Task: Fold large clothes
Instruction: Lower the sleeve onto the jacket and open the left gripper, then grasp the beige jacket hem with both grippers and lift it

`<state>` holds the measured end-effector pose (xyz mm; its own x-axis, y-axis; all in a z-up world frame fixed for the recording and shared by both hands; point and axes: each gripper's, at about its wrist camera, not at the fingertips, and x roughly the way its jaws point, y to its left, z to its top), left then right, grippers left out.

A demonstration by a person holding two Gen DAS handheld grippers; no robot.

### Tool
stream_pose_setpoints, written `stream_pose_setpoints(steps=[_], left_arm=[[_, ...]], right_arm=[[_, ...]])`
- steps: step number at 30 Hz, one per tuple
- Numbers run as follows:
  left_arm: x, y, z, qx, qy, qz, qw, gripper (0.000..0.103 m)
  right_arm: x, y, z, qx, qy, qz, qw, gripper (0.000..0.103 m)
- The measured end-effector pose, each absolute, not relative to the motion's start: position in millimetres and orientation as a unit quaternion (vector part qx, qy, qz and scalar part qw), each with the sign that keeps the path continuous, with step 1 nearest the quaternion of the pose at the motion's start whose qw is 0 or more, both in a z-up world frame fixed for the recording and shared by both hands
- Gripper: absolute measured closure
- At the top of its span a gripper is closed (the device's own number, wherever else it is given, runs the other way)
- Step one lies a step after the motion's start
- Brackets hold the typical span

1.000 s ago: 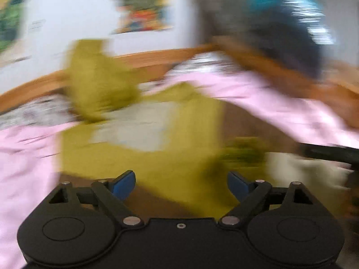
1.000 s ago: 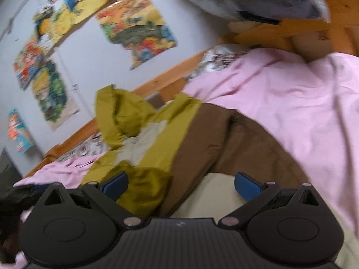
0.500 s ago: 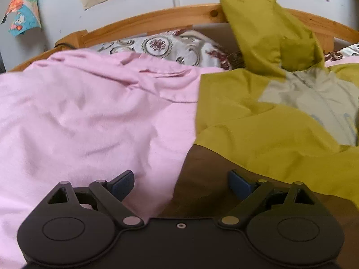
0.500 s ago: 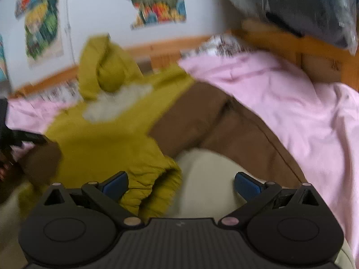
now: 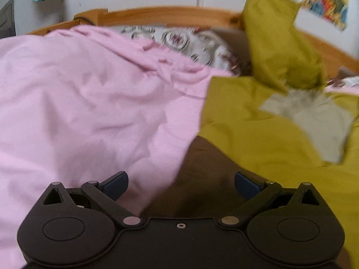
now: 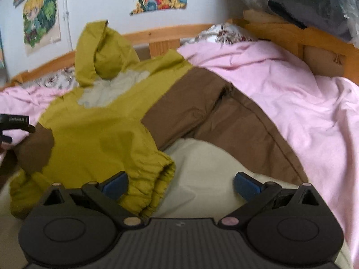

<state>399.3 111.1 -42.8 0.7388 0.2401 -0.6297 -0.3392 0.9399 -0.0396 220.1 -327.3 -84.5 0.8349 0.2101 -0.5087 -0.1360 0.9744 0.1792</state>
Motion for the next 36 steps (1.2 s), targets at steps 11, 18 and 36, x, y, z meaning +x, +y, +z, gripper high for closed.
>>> stream_pose_setpoints(steps=[11,18,36], left_arm=[[260.4,33.0,5.9,0.022,0.291,0.031,0.956,0.001],[171.6,-1.8,-7.0,0.060,0.308,-0.087,0.946,0.001],[144.6,-92.5,-41.6,0.070,0.339,-0.270,0.899,0.001]], right_arm=[[172.5,-333.8,-22.2,0.033,0.240,0.172,0.955,0.000],[112.4,-343.1,-22.6,-0.072,0.295,0.207,0.930,0.000],[58.4,-280.4,-92.9,-0.345,0.294,0.186,0.872,0.000]])
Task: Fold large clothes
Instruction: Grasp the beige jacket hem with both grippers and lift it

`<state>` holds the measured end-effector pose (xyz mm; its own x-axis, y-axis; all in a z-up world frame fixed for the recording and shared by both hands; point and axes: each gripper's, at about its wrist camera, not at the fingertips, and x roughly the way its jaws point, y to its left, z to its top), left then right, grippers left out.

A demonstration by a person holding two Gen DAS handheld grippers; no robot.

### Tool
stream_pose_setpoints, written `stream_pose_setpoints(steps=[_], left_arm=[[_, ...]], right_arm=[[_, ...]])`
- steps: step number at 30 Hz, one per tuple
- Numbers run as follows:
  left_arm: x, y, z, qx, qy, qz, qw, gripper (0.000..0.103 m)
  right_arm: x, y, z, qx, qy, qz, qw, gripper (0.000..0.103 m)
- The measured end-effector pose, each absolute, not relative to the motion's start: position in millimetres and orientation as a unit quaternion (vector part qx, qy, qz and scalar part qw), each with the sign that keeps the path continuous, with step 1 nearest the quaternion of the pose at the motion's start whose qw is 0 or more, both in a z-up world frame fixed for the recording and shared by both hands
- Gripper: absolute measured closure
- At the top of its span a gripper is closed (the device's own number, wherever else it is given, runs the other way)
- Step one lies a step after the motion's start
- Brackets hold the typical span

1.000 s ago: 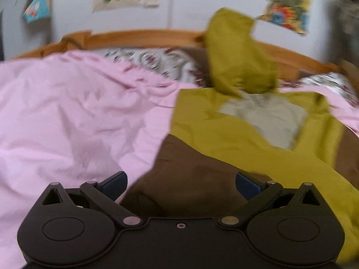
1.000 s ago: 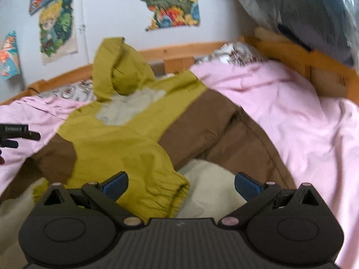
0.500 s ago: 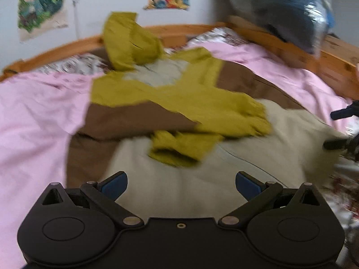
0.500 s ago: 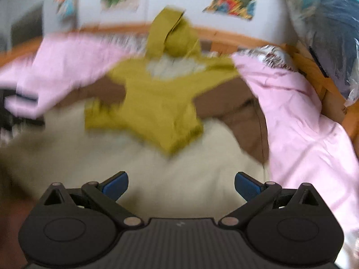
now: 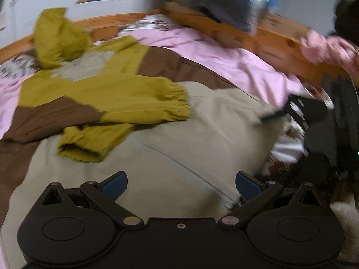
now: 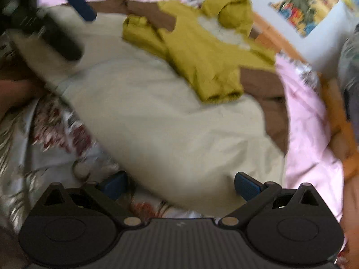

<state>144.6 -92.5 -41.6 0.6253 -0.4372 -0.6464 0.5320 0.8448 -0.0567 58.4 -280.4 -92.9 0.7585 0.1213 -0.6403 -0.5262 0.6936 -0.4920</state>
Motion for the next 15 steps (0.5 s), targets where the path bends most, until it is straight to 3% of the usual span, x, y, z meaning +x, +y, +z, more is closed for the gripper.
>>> stream_pose_setpoints(steps=[2,3,5,7,10,15], left_arm=[[142.1,-104.6,-45.9,0.097,0.342,-0.286,0.890,0.001],[140.2,-109.1,-47.5,0.111,0.342,-0.294,0.886,0.001],[136.1,-118.7,-50.7,0.140,0.338,-0.305,0.879,0.001],[133.9,-127.1,-54.4,0.168,0.338,-0.307,0.874,0.001],[135.6,-138.2,-62.2,0.209,0.347,-0.285,0.869,0.003],[142.4,-133.2,-61.8,0.200,0.352,-0.248,0.880,0.014]], right_arm=[[61.7,-284.7,-86.6,-0.329,0.267,0.178,0.888,0.002],[65.9,-289.2,-82.0,-0.310,0.262,0.182,0.896,0.009],[73.2,-300.6,-73.4,-0.254,0.269,0.205,0.906,0.026],[78.0,-310.8,-66.7,-0.205,0.273,0.228,0.912,0.052],[84.0,-319.1,-59.0,-0.168,0.268,0.240,0.918,0.070],[82.0,-326.8,-46.0,-0.122,0.247,0.243,0.930,0.083]])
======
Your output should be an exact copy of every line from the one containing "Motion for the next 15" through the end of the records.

Motion for the next 15 steps (0.5 s), targets where the path bends most, until it is straight to 3% of the usual span, x, y, z meaning +x, +y, +z, more is closed for the gripper.
>>> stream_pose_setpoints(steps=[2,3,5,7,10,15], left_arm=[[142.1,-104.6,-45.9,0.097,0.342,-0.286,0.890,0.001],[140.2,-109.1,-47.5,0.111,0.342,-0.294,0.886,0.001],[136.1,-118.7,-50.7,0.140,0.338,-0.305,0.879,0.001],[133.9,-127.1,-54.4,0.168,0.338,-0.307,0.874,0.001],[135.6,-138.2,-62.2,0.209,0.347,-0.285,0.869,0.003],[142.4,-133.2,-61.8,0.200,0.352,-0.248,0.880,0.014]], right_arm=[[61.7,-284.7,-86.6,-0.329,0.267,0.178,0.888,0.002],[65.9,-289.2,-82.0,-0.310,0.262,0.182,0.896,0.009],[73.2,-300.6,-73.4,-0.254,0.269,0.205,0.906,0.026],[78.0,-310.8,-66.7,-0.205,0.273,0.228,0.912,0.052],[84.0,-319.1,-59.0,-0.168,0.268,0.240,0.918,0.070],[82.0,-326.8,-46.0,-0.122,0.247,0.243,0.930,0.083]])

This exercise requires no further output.